1. La décennie créative
Les créatifs dominaient la profession. En France, ce fut la grande époque de Jacques Séguéla et de Philippe Michel. Le premier fit décoller une voiture d'un porte-avions, le second nous charma ou nous interpella avec les campagnes Myriam, Leclerc ou Total. Chaque année, deux mille nouveaux films de publicité étaient tournés en France. Au plan mondial, le chiffre d'affaires total de la production de films publicitaires égalait celui de l'industrie du long métrage. L'année 1984 fut pour moi l'apogée de cette période avec deux films inoubliables. Le premier mettait en scène, dans un lointain futur, un professeur venant d'une planète éloignée et qui découvrit sur la Terre des fossiles d'une bouteille de Coca-Cola. Tout en dégustant un Pepsi, le professeur répondit à ses élèves qui s'interrogeaient sur ce qu'était cet étrange bouteille: «Je n'en ai pas la moindre idée...» L'autre film, conçu pour Apple par notre agence, mettait en scène une jeune femme libérant des individus lobotomisés de l'emprise de Big Brother, en d'autres termes IBM. Je veux parler du fameux spot dénommé «1984», lequel a été élu par la presse américaine «film du siècle»... Depuis cette époque, beaucoup de grands films ont été tournés, je pense par exemple aux films pour Nike ou Guinness. Mais je ne crois pas qu'on ait ressenti à nouveau ce sentiment de plénitude qui fut celui de notre profession en cette année 1984.
2. La création des holdings
Omnicom a été créé en 1986, WPP un peu plus tard. Mais Interpublic en 1960. Marion Harper, son fondateur, était le publicitaire le plus célèbre des années 1950 et 1960. David Ogilvy et Bill Bernbach l'ont supplanté dans la mémoire collective de notre profession, le temps oublie les hommes d'affaires pour ne se souvenir que des grands créatifs. Marion Harper fut donc le premier à regrouper dans une même entreprise plusieurs réseaux pouvant travailler pour des annonceurs concurrents. À McCann-Erickson, son agence d'origine, il adjoignit d'autres réseaux. Plus tard, Lintas en fera partie. Interpublic occupa la première place de notre profession pendant plus de vingt ans. Les frères Saatchi emboîtèrent le pas au début des années 1980, rachetant Compton, Dancer Fitzgerald, Ted Bates et beaucoup d'autres. Par crainte que Saatchi déclenche une OPA hostile sur BBDO, Allen Rosenshine, son patron, se rapprocha de DDB et de Needham Harper pour créer le futur numéro un mondial, Omnicom. Quant à Martin Sorrell, il racheta son premier réseau, JWT, en 1987.
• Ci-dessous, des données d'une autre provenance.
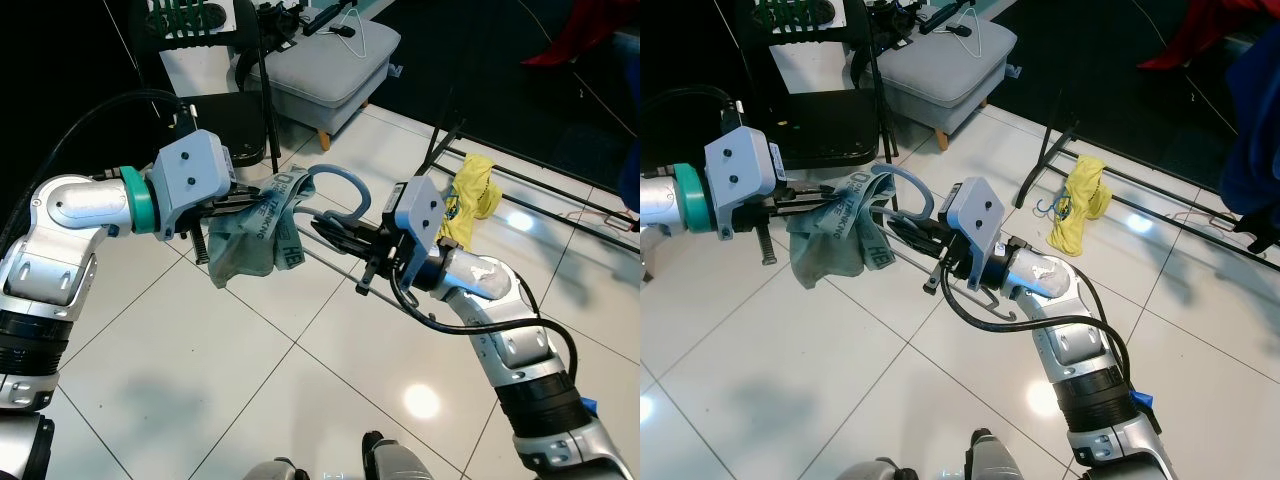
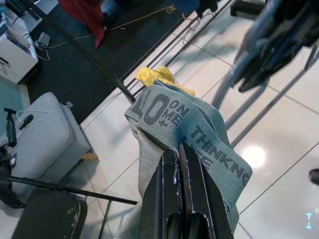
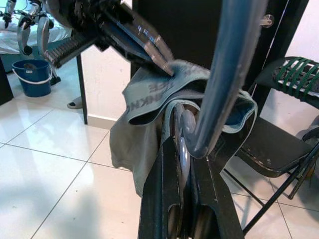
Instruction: Hang hanger
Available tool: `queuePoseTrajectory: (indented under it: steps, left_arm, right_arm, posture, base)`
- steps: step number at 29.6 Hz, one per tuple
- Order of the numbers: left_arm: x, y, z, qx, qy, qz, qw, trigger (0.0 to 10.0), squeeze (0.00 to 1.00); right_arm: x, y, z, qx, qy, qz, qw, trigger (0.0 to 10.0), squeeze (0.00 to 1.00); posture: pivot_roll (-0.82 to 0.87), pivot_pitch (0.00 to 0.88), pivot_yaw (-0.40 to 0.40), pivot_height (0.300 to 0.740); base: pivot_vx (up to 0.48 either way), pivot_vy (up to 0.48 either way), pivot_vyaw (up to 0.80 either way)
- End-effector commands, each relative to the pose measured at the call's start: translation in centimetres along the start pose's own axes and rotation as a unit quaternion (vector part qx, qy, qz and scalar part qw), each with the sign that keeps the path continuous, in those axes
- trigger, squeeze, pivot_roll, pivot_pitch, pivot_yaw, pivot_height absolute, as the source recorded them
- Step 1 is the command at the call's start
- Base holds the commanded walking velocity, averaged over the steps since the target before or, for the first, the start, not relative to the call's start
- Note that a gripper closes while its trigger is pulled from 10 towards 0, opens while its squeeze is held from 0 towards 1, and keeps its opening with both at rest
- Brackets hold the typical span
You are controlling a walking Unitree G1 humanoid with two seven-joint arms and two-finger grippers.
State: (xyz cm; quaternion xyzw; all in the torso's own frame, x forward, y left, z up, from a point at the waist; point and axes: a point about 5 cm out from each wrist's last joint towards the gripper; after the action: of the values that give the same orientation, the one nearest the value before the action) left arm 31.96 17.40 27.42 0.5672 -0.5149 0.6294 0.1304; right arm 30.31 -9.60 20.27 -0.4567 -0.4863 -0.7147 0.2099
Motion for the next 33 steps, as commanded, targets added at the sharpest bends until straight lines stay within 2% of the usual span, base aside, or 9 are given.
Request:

Les holdings marquent la mainmise définitive de la finance sur notre profession. Le temps passa. Les Français prirent du retard, puis le patron de Publicis reprit avec intelligence ce qui restait: Saatchi & Saatchi, Leo Burnett, DMB&B et, avec elles, plusieurs sociétés d'achat d'espace aujourd'hui leaders. Plus tard, il prit le contrôle d'un grand nombre d'entreprises digitales d'envergure, permettant à Publicis, grâce à cette rapide croissance externe, d'atteindre aujourd'hui le troisième rang de l'industrie publicitaire.
Les années 1980 furent aussi celles où des entrepreneurs, les fondateurs de FCA, TBWA, RSCG et BDDP partirent avec bravoure à la conquête du monde. Seuls des Français ont essayé ainsi de construire des réseaux mondiaux en ouvrant des dizaines de bureaux, un à un, pays par pays.
Aucune agence indépendante d'un autre pays n'a eu cette ambition. En fin de compte, les quatre réseaux ont échoué. Ils finirent tous par être engloutis et sont ainsi venus rejoindre les rangs des grands groupes de communication d'aujourd'hui.
3. La bataille de la transparence
En 1987, l'AACP (l'AACC de l'époque) saisit le Conseil de la concurrence. Les agences indépendantes s'élevaient contre les positions, qu'elles estimaient dominantes, des grands leaders du marché. Le Conseil rendit un premier rapport, explicite et critique, mais rien ne se passa. Quelques années plus tard, le Conseil décida de s'autosaisir au moment même où Pierre Bérégovoy chercha les secteurs auxquels s'attaquer pour promulguer une loi sur la transparence. Il choisit l'immobilier et la publicité.
La loi qui en découle, la loi Sapin, est une loi mal conçue. D'un côté elle accordait le plus grand crédit à nos thèses, de l'autre elle interdit aux agences de profiter des flux financiers liés à l'achat d'espace, les privant d'une trésorerie importante. De fait, la loi Sapin transforma notre profession en un métier de seconde zone. Elle est, je crois, unique au monde.